Activity:
Reprint the lines below as they are, minus the pictures.

(Beginning of Dataset excerpt)

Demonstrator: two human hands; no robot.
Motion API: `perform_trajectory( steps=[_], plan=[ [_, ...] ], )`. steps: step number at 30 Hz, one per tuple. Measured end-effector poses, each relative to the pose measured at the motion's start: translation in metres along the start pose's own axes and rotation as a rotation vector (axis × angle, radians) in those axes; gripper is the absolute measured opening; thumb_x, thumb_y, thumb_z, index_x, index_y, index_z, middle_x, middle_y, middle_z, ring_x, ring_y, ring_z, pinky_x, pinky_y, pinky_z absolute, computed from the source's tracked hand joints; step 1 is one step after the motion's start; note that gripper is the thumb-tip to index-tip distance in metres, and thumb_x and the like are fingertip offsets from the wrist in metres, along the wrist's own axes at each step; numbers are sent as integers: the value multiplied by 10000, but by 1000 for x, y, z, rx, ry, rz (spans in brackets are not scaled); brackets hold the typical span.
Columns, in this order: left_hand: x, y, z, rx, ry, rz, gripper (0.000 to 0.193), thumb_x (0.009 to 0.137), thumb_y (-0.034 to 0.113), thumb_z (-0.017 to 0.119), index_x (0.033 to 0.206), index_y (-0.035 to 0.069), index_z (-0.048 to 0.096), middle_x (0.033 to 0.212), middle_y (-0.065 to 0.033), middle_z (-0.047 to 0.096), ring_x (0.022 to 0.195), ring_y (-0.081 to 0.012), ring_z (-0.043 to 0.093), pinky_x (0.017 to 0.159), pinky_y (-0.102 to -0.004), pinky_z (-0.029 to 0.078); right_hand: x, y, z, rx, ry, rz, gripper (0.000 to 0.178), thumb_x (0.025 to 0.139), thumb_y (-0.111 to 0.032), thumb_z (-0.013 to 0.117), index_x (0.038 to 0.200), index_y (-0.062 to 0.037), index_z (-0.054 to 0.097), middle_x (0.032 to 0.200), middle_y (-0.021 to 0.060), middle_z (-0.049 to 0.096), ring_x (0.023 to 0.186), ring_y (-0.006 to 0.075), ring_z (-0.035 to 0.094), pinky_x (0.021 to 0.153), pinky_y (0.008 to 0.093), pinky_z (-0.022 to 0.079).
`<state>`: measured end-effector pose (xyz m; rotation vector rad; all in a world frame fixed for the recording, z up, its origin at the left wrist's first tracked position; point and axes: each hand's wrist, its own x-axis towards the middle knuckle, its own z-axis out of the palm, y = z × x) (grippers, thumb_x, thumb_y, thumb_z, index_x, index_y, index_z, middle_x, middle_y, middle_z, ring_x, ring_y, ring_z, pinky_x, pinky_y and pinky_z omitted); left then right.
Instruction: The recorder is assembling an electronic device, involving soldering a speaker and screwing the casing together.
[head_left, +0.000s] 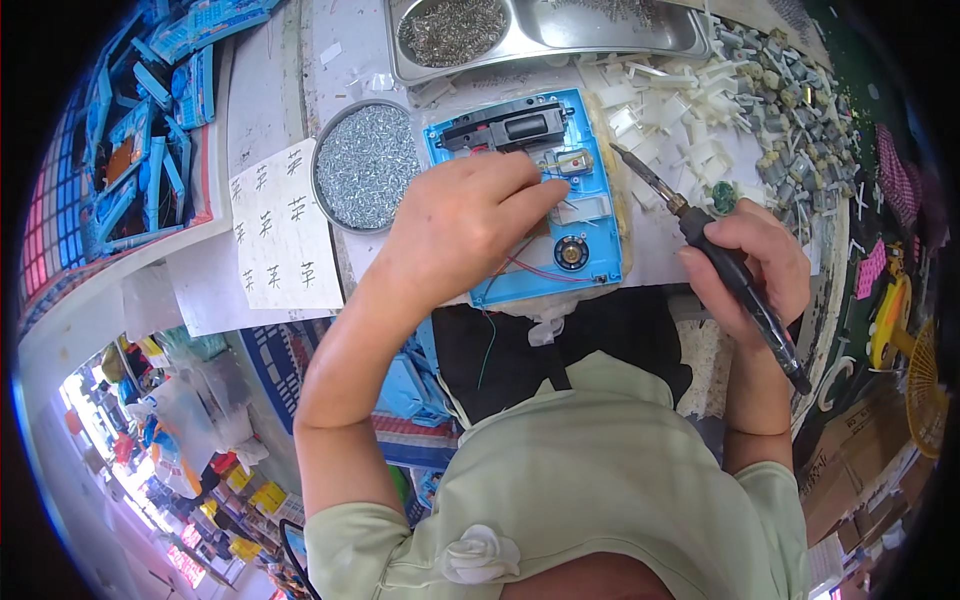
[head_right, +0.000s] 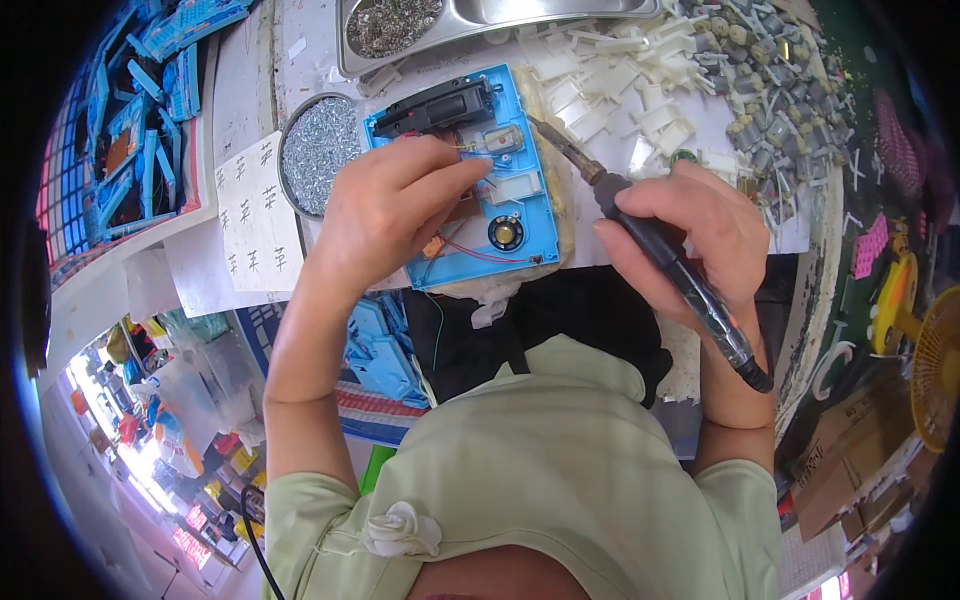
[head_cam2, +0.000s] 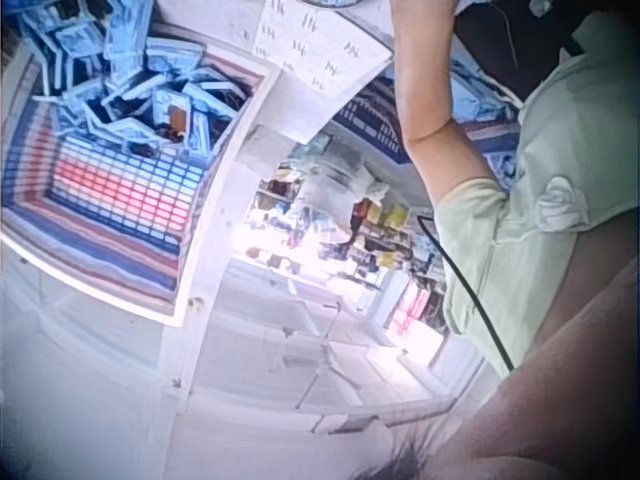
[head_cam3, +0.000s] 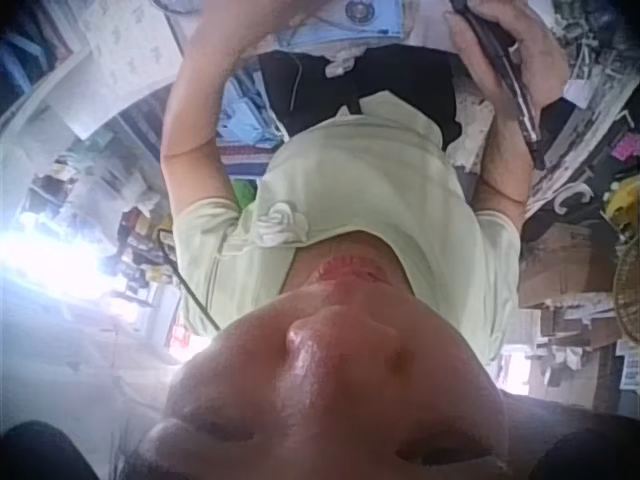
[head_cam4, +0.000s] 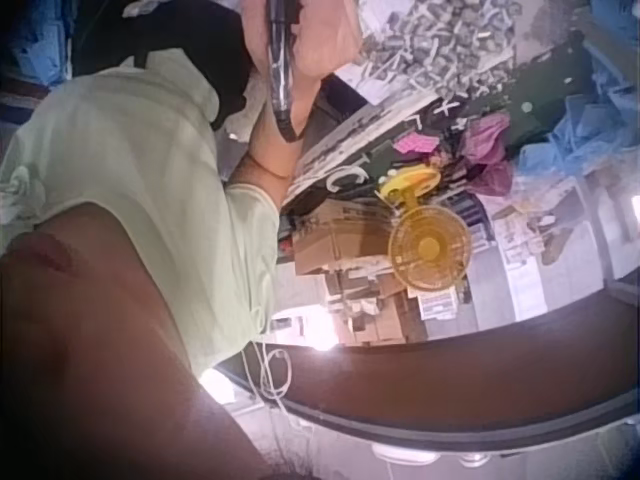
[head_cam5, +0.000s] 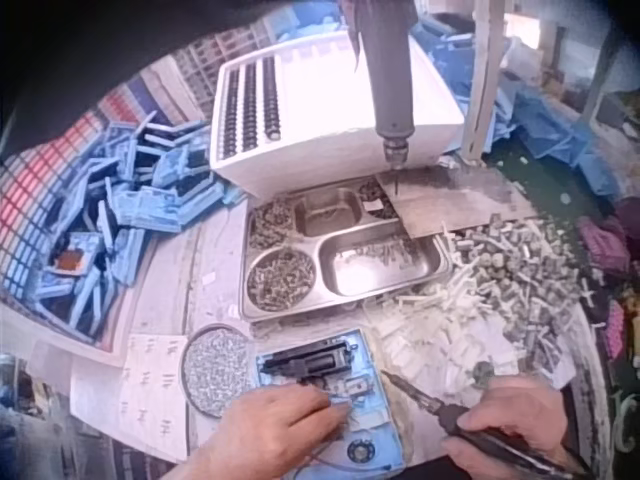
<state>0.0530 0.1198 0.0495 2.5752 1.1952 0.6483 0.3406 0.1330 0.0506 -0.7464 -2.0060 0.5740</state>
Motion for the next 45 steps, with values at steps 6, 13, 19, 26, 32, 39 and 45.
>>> perform_trajectory(
  steps=[6, 13, 19, 26, 32, 39, 45],
  plan=[
    [10, -8, -10, -71, -140, 22, 362, 684, 4, 754, 1034, 82, 706, 973, -58, 658, 801, -250, 672, 662, -349, 554, -8, -1, -6, -22, 40, 81, 341, 720, -16, 853, 990, -8, 644, 718, 90, 647, 545, 169, 534, 487, 263, 393],
    [-15, 2, 5, -851, 244, -670, 137, 870, -5, 726, 1005, 13, 708, 911, -36, 706, 744, -75, 664, 671, -224, 534, -3, -7, 19, 183, 138, 299, 362, 781, 6, 823, 1092, -11, 637, 893, 70, 678, 737, 114, 611, 655, 233, 478],
    [-12, 6, 17, -983, 425, -767, 108, 918, 25, 712, 1016, -18, 702, 847, -6, 692, 752, -35, 618, 675, -195, 499, 45, -11, 71, 543, 67, 469, 453, 852, 39, 733, 1278, -33, 595, 1056, 63, 663, 914, 112, 657, 829, 242, 528],
    [-11, 5, 14, -942, 343, -789, 115, 951, 55, 689, 1039, -19, 701, 920, -18, 707, 828, -56, 629, 745, -205, 504, 62, -9, 99, 536, 42, 476, 527, 836, 86, 663, 1326, -91, 588, 1040, 67, 655, 895, 105, 663, 805, 243, 545],
    [-13, 5, 10, -819, 356, -722, 104, 916, 62, 707, 994, -6, 722, 846, -29, 674, 709, -61, 597, 652, -216, 488, 64, -8, 103, 510, 27, 455, 531, 828, 85, 678, 1322, -81, 581, 1027, 56, 643, 863, 95, 651, 773, 237, 541],
    [-16, 4, 15, -606, 440, -661, 79, 872, 34, 734, 941, -4, 724, 1047, -69, 620, 812, -92, 592, 687, -230, 482, 50, -6, 113, 407, 90, 353, 537, 793, 95, 711, 1290, -77, 600, 1019, 79, 623, 827, 136, 661, 715, 249, 535],
    [-13, 6, 19, -385, 462, -673, 77, 796, 60, 753, 844, 13, 715, 932, -97, 554, 701, -171, 568, 624, -299, 478, 41, -6, 94, 256, 79, 211, 478, 798, 73, 743, 1247, -40, 624, 1022, 87, 639, 833, 169, 655, 723, 285, 538]
  ],
)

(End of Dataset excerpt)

Output for this task:
Demonstrator: two human hands; no robot.
Motion API: `perform_trajectory( steps=[_], plan=[ [_, ...] ], )`. steps: step number at 30 Hz, one per tuple. Measured end-effector poses, each relative to the pose measured at the motion's start: translation in metres along the start pose's own axes and rotation as a rotation vector (axis × angle, radians) in those axes; gripper is the absolute measured opening; thumb_x, thumb_y, thumb_z, index_x, index_y, index_z, middle_x, middle_y, middle_z, ring_x, ring_y, ring_z, pinky_x, pinky_y, pinky_z absolute, computed from the source's tracked hand joints; step 1 is one step after the motion's start; note that gripper is the thumb-tip to index-tip distance in metres, and thumb_x and the like are fingertip offsets from the wrist in metres, along the wrist's own axes at each step; numbers are sent as integers: the value multiplied by 10000, but by 1000 for x, y, z, rx, ry, rz (spans in brackets are not scaled); brackets hold the typical span.
Columns, in this order: left_hand: x, y, z, rx, ry, rz, gripper (0.000 to 0.193), thumb_x (0.009 to 0.137), thumb_y (-0.034 to 0.113), thumb_z (-0.017 to 0.119), index_x (0.033 to 0.206), index_y (-0.035 to 0.069), index_z (-0.048 to 0.096), middle_x (0.033 to 0.212), middle_y (-0.065 to 0.033), middle_z (-0.047 to 0.096), ring_x (0.022 to 0.195), ring_y (-0.081 to 0.012), ring_z (-0.043 to 0.093), pinky_x (0.017 to 0.159), pinky_y (-0.102 to -0.004), pinky_z (-0.029 to 0.078); right_hand: x, y, z, rx, ry, rz, gripper (0.000 to 0.178), thumb_x (0.025 to 0.139), thumb_y (-0.111 to 0.032), thumb_z (-0.013 to 0.117), index_x (0.038 to 0.200), index_y (-0.062 to 0.037), index_z (-0.054 to 0.097), middle_x (0.032 to 0.200), middle_y (-0.021 to 0.060), middle_z (-0.049 to 0.096), ring_x (0.023 to 0.186), ring_y (-0.006 to 0.075), ring_z (-0.035 to 0.094), pinky_x (0.021 to 0.153), pinky_y (0.008 to 0.093), pinky_z (-0.022 to 0.079).
`<state>`: measured end-effector pose (xyz m; rotation vector rad; all in a world frame fixed for the recording, z up, its origin at the left wrist's first tracked position; point and axes: each hand's wrist, its own x-axis towards the middle knuckle, its own z-axis out of the palm, y = z × x) (grippers, thumb_x, thumb_y, thumb_z, index_x, index_y, index_z, middle_x, middle_y, middle_z, ring_x, ring_y, ring_z, pinky_x, pinky_y and pinky_z omitted); left then right.
Instruction: The recorder is assembling an electronic device, involving soldering a speaker and screwing the casing together.
[head_left, +0.000s] 
[head_right, +0.000s] 
[head_cam2, +0.000s] 
[head_cam3, +0.000s] 
[head_cam4, +0.000s] 
[head_cam5, +0.000s] 
<state>0.0530 0.1198 0.0495 2.5752 1.1952 0.6483 0.3406 0.1330 0.0506 -0.7464 -2.0060 0.5740</state>
Motion for the next 45 steps, with values at steps 6, 13, 19, 26, 32, 39 and 45.
>>> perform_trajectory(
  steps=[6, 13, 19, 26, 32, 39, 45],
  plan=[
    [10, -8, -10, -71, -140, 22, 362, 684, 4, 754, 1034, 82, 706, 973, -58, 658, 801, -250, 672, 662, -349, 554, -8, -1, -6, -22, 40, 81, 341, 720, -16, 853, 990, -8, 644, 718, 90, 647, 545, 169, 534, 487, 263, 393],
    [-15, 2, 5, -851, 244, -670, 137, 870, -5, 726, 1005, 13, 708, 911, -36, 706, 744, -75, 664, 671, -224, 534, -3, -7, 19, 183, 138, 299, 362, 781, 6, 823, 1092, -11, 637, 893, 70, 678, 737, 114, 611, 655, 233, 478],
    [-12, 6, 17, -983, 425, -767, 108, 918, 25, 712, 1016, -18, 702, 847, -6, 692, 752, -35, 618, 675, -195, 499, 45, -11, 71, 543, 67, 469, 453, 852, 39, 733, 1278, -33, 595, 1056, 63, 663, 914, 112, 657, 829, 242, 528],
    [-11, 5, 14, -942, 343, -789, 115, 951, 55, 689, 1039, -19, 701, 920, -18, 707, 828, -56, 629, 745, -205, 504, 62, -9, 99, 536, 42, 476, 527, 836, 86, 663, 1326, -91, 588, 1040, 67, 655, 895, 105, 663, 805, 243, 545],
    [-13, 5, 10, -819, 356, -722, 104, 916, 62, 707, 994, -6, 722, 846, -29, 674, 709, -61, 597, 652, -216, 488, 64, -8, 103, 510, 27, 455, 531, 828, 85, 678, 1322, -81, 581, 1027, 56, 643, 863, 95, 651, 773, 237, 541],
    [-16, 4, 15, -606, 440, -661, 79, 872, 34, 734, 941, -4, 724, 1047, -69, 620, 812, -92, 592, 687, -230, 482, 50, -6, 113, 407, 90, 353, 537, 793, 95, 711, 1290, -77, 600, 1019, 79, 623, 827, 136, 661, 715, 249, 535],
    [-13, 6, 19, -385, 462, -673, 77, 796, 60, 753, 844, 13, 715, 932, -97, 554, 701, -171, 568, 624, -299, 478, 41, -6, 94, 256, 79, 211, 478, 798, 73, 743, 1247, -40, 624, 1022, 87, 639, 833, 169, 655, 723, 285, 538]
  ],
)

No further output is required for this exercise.